▶ **Your instructions**
Extract the lines that carry the string "this" from the listing.
================
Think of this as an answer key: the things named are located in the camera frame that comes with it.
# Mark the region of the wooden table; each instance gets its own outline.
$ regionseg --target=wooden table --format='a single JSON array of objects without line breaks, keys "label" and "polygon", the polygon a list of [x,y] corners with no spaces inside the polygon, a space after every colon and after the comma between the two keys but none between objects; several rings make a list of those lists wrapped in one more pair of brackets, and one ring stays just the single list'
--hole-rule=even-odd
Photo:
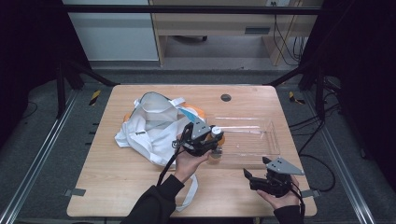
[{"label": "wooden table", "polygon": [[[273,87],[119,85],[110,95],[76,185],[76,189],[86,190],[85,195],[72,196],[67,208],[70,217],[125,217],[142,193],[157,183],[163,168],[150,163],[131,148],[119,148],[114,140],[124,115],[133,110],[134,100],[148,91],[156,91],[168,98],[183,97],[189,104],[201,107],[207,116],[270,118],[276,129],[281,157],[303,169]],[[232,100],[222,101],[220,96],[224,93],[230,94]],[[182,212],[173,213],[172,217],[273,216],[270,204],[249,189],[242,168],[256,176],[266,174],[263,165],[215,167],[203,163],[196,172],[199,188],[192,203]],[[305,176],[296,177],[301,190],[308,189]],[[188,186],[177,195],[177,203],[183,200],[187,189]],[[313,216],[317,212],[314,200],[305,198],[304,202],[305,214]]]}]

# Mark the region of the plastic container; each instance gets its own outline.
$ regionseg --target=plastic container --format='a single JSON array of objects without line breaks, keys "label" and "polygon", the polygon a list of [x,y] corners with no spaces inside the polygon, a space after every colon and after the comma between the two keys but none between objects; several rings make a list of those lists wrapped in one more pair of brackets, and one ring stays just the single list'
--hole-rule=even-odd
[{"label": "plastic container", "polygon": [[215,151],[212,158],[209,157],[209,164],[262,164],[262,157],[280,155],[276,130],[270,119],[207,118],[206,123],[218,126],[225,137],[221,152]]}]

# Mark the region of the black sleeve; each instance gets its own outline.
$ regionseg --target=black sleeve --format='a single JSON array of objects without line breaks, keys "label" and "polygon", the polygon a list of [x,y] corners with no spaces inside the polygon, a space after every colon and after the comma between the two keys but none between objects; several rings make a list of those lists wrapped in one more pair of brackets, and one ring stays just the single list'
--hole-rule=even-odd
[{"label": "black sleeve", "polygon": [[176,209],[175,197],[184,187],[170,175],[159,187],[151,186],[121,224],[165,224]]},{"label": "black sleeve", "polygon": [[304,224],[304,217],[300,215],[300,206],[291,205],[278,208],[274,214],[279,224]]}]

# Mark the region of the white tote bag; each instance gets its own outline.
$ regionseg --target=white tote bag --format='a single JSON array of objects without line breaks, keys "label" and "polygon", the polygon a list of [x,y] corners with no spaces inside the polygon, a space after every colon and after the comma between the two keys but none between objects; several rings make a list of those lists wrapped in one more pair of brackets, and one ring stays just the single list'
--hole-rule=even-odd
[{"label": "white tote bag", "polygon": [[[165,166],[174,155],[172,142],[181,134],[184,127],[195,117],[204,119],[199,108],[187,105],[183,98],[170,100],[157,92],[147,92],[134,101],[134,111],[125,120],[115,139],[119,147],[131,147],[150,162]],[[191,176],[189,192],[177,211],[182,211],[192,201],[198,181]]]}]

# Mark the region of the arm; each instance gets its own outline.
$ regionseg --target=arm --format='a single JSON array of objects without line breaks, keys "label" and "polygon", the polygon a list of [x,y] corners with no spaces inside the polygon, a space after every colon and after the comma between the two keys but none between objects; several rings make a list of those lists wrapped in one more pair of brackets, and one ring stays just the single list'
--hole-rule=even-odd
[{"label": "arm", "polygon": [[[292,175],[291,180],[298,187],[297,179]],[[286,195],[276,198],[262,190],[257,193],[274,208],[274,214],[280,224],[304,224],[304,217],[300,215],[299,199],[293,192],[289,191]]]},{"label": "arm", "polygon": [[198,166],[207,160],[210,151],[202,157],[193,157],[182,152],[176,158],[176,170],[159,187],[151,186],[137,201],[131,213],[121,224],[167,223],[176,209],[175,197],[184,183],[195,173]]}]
================
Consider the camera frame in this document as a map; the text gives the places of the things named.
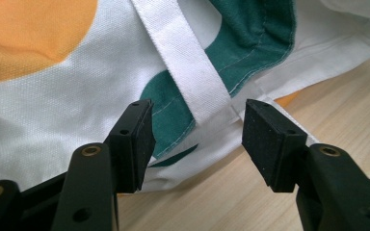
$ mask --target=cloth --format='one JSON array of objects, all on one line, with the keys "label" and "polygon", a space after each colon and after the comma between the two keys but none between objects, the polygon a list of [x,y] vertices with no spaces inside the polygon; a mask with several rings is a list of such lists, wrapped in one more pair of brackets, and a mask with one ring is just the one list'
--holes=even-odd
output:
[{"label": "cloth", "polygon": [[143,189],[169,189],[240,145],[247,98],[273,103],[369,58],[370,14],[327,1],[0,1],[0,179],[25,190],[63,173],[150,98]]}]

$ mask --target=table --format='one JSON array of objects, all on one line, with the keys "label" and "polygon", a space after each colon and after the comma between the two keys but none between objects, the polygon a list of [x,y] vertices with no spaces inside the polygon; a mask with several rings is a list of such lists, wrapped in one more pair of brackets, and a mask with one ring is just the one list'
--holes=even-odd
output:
================
▶ **Solved exercise**
Think of this as an answer key: the things named are located in the camera frame that comes with it.
Consider the camera frame in this document as a map; the text gives the places of the things named.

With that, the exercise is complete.